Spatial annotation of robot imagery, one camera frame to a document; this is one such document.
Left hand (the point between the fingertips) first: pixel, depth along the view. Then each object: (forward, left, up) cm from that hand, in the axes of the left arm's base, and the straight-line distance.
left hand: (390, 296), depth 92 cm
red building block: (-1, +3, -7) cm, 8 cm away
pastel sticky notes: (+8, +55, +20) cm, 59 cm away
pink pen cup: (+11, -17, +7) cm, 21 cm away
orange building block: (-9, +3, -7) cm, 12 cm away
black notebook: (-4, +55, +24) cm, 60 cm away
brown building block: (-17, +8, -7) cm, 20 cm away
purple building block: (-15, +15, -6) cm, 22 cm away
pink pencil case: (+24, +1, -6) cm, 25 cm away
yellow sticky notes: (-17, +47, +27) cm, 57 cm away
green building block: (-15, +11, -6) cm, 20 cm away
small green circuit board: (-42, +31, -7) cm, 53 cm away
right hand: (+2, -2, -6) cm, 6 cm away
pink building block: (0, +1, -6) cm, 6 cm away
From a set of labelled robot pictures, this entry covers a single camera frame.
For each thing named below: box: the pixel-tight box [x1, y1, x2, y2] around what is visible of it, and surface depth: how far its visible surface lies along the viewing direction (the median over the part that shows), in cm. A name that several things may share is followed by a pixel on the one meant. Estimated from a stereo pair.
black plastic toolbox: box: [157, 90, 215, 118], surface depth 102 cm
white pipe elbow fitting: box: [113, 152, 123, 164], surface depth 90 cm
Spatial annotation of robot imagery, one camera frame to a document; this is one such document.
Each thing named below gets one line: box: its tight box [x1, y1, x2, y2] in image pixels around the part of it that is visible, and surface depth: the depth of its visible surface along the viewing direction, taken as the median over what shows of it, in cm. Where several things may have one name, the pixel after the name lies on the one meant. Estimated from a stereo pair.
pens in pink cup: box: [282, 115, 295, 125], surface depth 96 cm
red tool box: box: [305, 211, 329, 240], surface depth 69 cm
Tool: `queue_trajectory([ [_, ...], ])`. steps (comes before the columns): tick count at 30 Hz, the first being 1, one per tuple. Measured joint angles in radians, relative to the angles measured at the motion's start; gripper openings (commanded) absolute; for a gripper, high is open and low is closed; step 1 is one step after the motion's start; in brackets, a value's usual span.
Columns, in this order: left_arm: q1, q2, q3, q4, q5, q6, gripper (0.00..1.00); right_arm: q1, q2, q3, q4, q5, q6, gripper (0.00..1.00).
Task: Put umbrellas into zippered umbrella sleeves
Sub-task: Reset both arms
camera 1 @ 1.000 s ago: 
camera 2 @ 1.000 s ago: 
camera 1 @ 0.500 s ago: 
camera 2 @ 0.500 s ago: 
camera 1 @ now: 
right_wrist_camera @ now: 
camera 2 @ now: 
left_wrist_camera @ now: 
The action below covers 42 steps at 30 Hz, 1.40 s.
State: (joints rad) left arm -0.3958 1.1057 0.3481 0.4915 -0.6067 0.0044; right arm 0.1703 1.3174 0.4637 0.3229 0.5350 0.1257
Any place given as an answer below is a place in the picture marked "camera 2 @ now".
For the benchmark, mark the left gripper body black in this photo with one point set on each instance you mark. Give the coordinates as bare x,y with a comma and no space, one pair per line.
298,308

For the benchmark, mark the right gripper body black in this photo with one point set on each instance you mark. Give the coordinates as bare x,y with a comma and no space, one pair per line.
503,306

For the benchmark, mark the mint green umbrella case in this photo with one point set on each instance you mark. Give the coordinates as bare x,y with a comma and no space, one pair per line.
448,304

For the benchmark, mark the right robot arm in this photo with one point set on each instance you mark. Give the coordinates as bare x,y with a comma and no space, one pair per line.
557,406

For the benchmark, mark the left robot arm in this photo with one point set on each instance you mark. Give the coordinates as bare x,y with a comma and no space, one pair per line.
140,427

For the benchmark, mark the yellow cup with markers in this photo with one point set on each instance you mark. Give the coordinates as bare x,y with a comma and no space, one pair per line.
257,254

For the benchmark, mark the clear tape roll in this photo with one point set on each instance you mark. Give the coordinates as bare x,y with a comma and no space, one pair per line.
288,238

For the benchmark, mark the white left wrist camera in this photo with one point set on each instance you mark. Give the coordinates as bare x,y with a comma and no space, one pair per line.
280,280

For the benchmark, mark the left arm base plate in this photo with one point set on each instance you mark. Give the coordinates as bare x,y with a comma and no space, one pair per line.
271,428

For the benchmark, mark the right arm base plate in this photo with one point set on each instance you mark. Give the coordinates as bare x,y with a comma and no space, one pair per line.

* * *

Task objective. Line by line, retype all the entries exactly as they are shown.

Reply to the exercise.
Spatial annotation of robot imagery, one camera frame to a document; this is one such document.
Left hand (the point between the fingertips) first: pixel, depth along the view. Then each object: (forward, left, up) cm from that hand, in the axes of the left arm's base, and the straight-line distance.
left hand: (390, 296), depth 92 cm
red building block: (-1, +3, -7) cm, 8 cm away
pastel sticky notes: (+8, +55, +20) cm, 59 cm away
pink pen cup: (+11, -17, +7) cm, 21 cm away
orange building block: (-9, +3, -7) cm, 12 cm away
black notebook: (-4, +55, +24) cm, 60 cm away
brown building block: (-17, +8, -7) cm, 20 cm away
purple building block: (-15, +15, -6) cm, 22 cm away
pink pencil case: (+24, +1, -6) cm, 25 cm away
yellow sticky notes: (-17, +47, +27) cm, 57 cm away
green building block: (-15, +11, -6) cm, 20 cm away
small green circuit board: (-42, +31, -7) cm, 53 cm away
right hand: (+2, -2, -6) cm, 6 cm away
pink building block: (0, +1, -6) cm, 6 cm away
From a set of labelled robot pictures, this entry covers a single camera frame.
For each thing named below: box: the pixel-tight box [x1, y1, x2, y2] around what is visible of it, and surface depth: how far its visible surface lies along the viewing direction (the median over the part that shows), in cm. A name that several things may share is followed by a pixel on the one meant. Estimated from a stereo pair.
black plastic toolbox: box: [157, 90, 215, 118], surface depth 102 cm
white pipe elbow fitting: box: [113, 152, 123, 164], surface depth 90 cm
Spatial annotation of robot imagery, one camera frame to a document; this is one such document.
Each thing named below gets one line: box: its tight box [x1, y1, x2, y2] in image pixels around the part of it that is visible, and surface depth: the depth of its visible surface along the viewing direction, taken as the median over what shows of it, in cm. Where several things may have one name, the pixel after the name lies on the one meant. Estimated from a stereo pair.
pens in pink cup: box: [282, 115, 295, 125], surface depth 96 cm
red tool box: box: [305, 211, 329, 240], surface depth 69 cm
Tool: `queue_trajectory([ [_, ...], ])`. steps (comes before the columns): tick count at 30 Hz, the first being 1, one per tuple. Measured joint angles in radians, relative to the angles measured at the motion's start; gripper openings (commanded) absolute; for a gripper, high is open and low is closed; step 1 is one step after the motion's start; in brackets, a value's usual span.
Columns, in this order: left_arm: q1, q2, q3, q4, q5, q6, gripper (0.00..1.00); right_arm: q1, q2, q3, q4, q5, q6, gripper (0.00..1.00).
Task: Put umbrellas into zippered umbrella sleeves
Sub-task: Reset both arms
camera 1 @ 1.000 s ago: 
camera 2 @ 1.000 s ago: 
camera 1 @ 0.500 s ago: 
camera 2 @ 0.500 s ago: 
camera 1 @ now: 
right_wrist_camera @ now: 
camera 2 @ now: 
left_wrist_camera @ now: 
The action below covers 42 steps at 30 Hz, 1.40 s.
State: (joints rad) left arm -0.3958 1.1057 0.3481 0.4915 -0.6067 0.0044; right arm 0.1703 1.3174 0.4637 0.3229 0.5350 0.1257
Any place given as an answer below is a place in the picture marked "camera 2 @ now".
For the benchmark, mark the left gripper body black in this photo with one point set on each instance you mark. Give the coordinates as bare x,y with a comma and no space, one pair per line.
298,308

For the benchmark, mark the right gripper body black in this photo with one point set on each instance you mark. Give the coordinates as bare x,y with a comma and no space, one pair per line.
503,306

For the benchmark, mark the mint green umbrella case in this photo with one point set on each instance you mark. Give the coordinates as bare x,y with a comma and no space, one pair per line.
448,304

For the benchmark, mark the right robot arm in this photo with one point set on each instance you mark. Give the coordinates as bare x,y with a comma and no space, one pair per line.
557,406

For the benchmark, mark the left robot arm in this photo with one point set on each instance you mark. Give the coordinates as bare x,y with a comma and no space, one pair per line.
140,427

For the benchmark, mark the yellow cup with markers in this photo with one point set on each instance you mark. Give the coordinates as bare x,y with a comma and no space, one pair per line.
257,254

For the benchmark, mark the clear tape roll in this photo with one point set on each instance you mark. Give the coordinates as bare x,y with a comma and no space, one pair per line.
288,238

For the benchmark, mark the white left wrist camera in this photo with one point set on each instance you mark. Give the coordinates as bare x,y with a comma and no space, one pair per line.
280,280

For the benchmark, mark the left arm base plate in this photo with one point set on each instance you mark. Give the coordinates as bare x,y with a comma and no space, one pair per line.
271,428

For the benchmark, mark the right arm base plate in this photo with one point set on each instance you mark. Give the coordinates as bare x,y with a comma and no space, one pair per line.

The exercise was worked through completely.